Norival began playing in the mestre's rodas and in 1965 he started teaching in his own academy. Mestre Nô founded Capoeira Academies Retintos, Orixás da Bahia and Capoeira Angola Palmares. He has taught to thousands of capoeiristas. He is founder, president, and grand master of Associacao Brasileira Cultural de Capoeira Palmares (ABCCP), an organization dedicated to teaching, promoting and maintaining the traditions of Capoeira Angola.
He is also the president of A.B.C.A. (Associação Brasileira de Capoeira Angola), the most respected association created by the eldest masters to maintain and preserve capoeira angola as it is. Mestre Nô is known throughout the world to be the "mestre dos mestres", the "master of masters", for having graduated over 75 students to the level of Master, which is unique for any one teacher to accomplish in their lifetime.

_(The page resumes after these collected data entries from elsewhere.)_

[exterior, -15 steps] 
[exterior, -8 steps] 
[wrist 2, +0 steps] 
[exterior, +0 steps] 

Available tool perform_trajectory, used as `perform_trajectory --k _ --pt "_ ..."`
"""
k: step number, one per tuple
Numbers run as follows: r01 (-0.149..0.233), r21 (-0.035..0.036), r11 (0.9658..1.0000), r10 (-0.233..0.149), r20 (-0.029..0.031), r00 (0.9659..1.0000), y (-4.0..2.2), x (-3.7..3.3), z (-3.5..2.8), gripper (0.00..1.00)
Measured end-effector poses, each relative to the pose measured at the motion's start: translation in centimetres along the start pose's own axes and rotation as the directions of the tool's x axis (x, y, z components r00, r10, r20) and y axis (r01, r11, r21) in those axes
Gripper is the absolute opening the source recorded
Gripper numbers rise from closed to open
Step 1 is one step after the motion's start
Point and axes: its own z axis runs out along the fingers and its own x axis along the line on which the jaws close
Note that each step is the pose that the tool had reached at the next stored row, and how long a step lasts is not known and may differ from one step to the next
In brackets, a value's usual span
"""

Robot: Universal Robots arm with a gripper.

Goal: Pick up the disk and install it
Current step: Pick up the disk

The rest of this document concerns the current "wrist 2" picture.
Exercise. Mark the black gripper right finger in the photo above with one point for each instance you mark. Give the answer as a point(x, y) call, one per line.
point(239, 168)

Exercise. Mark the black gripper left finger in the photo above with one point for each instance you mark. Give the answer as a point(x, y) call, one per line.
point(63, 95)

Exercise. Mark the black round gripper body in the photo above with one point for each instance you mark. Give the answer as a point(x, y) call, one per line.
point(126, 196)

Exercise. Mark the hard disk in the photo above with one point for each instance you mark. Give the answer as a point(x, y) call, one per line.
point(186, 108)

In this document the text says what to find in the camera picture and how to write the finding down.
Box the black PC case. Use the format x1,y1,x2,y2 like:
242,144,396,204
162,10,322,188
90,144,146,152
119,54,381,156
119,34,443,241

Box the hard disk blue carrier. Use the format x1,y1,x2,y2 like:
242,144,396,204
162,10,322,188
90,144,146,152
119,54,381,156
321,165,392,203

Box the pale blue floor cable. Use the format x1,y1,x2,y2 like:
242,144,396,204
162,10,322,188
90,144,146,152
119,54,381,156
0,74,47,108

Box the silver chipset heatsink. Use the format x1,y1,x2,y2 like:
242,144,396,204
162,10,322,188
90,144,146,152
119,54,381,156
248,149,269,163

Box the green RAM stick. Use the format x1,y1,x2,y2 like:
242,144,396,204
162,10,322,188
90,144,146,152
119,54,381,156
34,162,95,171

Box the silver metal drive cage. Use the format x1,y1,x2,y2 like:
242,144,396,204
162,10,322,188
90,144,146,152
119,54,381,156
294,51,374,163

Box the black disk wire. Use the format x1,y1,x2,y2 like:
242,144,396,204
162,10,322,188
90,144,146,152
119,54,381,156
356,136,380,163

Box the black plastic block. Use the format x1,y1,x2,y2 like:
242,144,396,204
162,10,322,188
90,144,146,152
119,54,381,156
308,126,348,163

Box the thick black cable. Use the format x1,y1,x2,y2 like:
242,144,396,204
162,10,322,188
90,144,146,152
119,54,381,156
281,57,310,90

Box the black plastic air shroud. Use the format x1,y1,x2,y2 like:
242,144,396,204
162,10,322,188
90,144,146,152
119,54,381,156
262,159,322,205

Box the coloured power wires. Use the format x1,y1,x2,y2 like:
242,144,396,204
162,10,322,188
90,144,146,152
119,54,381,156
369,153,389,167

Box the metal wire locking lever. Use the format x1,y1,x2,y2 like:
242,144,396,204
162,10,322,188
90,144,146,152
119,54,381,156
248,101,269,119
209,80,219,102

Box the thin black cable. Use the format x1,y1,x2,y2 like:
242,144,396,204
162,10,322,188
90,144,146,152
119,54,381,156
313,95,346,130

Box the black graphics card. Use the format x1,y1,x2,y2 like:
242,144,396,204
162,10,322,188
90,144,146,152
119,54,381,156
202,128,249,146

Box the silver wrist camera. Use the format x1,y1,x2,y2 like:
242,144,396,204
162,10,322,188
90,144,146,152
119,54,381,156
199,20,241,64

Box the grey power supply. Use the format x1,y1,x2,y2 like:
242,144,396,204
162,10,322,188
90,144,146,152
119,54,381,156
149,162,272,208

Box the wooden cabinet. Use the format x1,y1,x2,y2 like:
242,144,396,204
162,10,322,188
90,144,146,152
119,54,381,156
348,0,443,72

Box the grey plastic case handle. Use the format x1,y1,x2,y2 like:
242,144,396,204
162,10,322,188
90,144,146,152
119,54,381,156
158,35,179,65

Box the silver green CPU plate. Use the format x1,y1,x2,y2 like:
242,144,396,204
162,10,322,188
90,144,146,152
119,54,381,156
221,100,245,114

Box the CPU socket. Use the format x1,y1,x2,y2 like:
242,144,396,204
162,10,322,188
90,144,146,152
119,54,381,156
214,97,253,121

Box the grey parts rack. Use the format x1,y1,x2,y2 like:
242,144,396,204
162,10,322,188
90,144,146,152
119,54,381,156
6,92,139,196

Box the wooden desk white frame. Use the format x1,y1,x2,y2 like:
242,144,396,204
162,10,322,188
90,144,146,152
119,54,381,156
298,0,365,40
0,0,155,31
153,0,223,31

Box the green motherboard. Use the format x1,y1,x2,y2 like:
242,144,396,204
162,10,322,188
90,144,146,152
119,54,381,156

Today, Mestre Nô lives with his family on Itaparica Island. He travels throughout Brazil, the US, Europe, and other parts of the world helping capoeiristas reach their goals. In August 2009 there will be an international gathering to celebrate the grand opening of CENTRO ACADEMICO DE CAPOEIRA ANGOLA PALMARES in Boca do Rio. He conducts an annual "International Capoeira Angola Palmares Seminar" in Coroa Vera Cruz, Itaparica Island where he conducts classes and imparts the philosophy of traditional Capoeira Angola.